Job satisfaction, job crafting, joy in work

Speaker: 
Rachel Morris
Colin Lindsay
Ioanna Nixon
Kirsten Armit
Format: 

Job crafting for innovation and joy in work: How to craft your job to find happiness at work

Key themes for the session

This session explores evidence from the health and care sectors and beyond to identify the factors that contribute to ‘joy in work’ and increase work engagement and wellbeing in healthcare teams. To tackle the issues of spiralling workload and increasing patient demand, many organisations have focussed on recruiting more staff into different roles and providing various ‘wellbeing initiatives’ in order to improve wellbeing and reduce burnout in their staff. However, in the short term, as staff shortages are continue and demand increases, it will take time to see any sustained results from these interventions.

Instead, healthcare stakeholders such as the Institute for Healthcare Improvement (IHI) and many NHS organisations have identified promoting ‘joy in work’ as a route to improving staff experience, which may in turn lead to reduced burnout risk and improved wellbeing and performance across teams. Some of the principles for promoting ‘joy in work’ include: supporting cohesive teamwork; management (Perlo et al., 2017). There is a solid evidence base to suggest that these elements of staff experience might matter in supporting wellbeing and performance.

However, there remain questions as to how ‘joy in work’ can be made real in the day-to-day work of healthcare teams. One clue may lie in an emerging evidence base on the value of ‘job crafting’. Job crafting is defined as the adjustments people can make for themselves in the task, relational, or cognitive boundaries of their work. To quote Gordon et al.’s (2018) research on job crafting in healthcare teams: “Job crafting gives individuals control in changing their work environment because it enables individuals to fit the job to their needs and preferences by seeking resources, seeking (challenging) demands, and reducing (hindering) demands on a daily basis”. Multiple studies suggest that improving scope for job crafting has the potential to enhance work engagement, wellbeing and even problem-solving/ team performance (CIPD, 2021). Given the need to address the wellbeing implications of demanding work in healthcare teams, such insights from research on job crafting may be important.

In this You Are Not A Frog podcast recording session with live Q&A, our panel will discuss:

(a)    the wide range of evidence from healthcare and other sectors on how different components of workplace practice can promote ‘joy in work’ and engagement;

(b)    how organisations can to increase opportunities for job crafting as a route to both more ‘joy in work’ and work engagement that will benefit healthcare teams and service users;

(c)     the steps individuals can take to craft their own job to foster improved work engagement and wellbeing.

Sources

CIPD (2021).

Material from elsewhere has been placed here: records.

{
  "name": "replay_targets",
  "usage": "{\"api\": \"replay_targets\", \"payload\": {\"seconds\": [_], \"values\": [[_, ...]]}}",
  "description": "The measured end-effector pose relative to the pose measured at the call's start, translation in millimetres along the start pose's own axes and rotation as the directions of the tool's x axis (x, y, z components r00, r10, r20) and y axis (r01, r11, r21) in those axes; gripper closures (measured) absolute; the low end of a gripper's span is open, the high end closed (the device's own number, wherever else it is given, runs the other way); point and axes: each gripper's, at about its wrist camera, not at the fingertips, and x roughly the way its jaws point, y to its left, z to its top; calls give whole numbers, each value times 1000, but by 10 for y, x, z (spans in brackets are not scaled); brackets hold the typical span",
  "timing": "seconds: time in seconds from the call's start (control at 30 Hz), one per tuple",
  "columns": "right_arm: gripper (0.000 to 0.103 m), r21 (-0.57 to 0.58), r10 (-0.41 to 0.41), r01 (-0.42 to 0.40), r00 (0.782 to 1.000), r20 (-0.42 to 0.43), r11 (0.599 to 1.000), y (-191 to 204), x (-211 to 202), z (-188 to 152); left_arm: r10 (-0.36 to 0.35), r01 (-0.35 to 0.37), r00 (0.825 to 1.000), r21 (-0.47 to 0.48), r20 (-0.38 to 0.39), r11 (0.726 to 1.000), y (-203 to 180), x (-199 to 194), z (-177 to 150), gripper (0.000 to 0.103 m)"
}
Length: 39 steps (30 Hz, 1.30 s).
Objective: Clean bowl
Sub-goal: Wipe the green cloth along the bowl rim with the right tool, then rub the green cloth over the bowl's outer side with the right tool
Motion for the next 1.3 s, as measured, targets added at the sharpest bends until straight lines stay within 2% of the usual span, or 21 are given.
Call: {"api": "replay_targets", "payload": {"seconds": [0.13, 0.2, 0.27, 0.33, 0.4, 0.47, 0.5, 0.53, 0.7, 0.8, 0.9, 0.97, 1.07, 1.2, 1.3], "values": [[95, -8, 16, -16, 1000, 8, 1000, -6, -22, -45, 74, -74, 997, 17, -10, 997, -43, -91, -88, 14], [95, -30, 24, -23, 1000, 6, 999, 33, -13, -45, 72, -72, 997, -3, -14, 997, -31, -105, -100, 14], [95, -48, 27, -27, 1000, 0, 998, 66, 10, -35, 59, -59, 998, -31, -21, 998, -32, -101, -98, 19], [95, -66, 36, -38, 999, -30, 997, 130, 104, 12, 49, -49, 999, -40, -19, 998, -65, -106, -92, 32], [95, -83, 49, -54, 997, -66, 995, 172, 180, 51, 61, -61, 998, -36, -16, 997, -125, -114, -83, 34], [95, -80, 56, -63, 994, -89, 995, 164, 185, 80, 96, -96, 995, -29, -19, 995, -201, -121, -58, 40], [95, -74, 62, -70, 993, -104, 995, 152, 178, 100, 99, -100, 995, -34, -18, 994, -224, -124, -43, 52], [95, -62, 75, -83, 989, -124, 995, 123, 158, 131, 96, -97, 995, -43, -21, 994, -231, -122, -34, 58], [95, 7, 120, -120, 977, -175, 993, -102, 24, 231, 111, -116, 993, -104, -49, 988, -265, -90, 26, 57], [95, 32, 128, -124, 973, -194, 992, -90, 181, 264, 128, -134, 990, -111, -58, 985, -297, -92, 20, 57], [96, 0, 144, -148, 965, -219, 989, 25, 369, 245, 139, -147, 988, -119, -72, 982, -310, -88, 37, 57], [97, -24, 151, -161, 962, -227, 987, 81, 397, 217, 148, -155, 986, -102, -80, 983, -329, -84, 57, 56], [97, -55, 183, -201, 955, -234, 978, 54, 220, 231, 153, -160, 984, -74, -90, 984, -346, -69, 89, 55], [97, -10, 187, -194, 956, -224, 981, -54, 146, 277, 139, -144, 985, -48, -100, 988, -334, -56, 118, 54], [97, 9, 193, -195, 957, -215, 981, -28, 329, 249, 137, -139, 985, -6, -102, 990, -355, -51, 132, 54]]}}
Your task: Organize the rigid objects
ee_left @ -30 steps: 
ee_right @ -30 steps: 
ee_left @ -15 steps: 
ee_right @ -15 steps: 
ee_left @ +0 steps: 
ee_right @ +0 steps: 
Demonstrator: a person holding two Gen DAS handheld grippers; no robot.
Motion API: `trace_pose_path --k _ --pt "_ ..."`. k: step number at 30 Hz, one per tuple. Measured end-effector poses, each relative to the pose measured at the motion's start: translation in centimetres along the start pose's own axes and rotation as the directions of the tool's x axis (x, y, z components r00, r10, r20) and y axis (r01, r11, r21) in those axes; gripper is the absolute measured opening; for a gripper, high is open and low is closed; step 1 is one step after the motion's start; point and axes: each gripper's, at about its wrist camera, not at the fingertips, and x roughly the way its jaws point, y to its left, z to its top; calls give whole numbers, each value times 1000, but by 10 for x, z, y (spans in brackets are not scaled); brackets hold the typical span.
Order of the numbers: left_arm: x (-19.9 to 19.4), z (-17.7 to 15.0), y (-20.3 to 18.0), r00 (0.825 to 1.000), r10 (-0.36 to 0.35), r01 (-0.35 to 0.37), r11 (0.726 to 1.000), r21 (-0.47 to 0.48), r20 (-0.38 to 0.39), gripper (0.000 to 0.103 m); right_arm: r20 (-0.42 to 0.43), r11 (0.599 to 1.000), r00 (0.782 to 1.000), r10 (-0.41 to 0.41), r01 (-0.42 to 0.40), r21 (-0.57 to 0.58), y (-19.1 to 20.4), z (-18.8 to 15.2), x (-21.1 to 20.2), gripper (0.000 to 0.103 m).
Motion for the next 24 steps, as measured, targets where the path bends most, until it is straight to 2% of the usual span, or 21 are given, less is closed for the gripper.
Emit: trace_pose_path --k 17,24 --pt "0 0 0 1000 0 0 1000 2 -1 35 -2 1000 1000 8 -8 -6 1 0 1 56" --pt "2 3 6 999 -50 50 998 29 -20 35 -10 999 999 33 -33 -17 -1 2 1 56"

Employee Engagement: Definitions, Measures and Outcomes. London: Chartered Institute for Personnel and Development.

Gordon, H.J., Demerouti, E., Le Blanc, P.M., Bakker, A B., Bipp, T., & Verhagen, M.A.M.T. (2018). Individual job redesign: Job crafting interventions in healthcare. Journal of Vocational Behavior, 104, 98– 114.

Perlo, J., Balik, B., Swensen, S., Kabcenell, A., Landsman, J., & Feeley, D. (2017). IHI Framework for Improving Joy in Work. IHI White Paper. Cambridge, Massachusetts: Institute for Healthcare Improvement.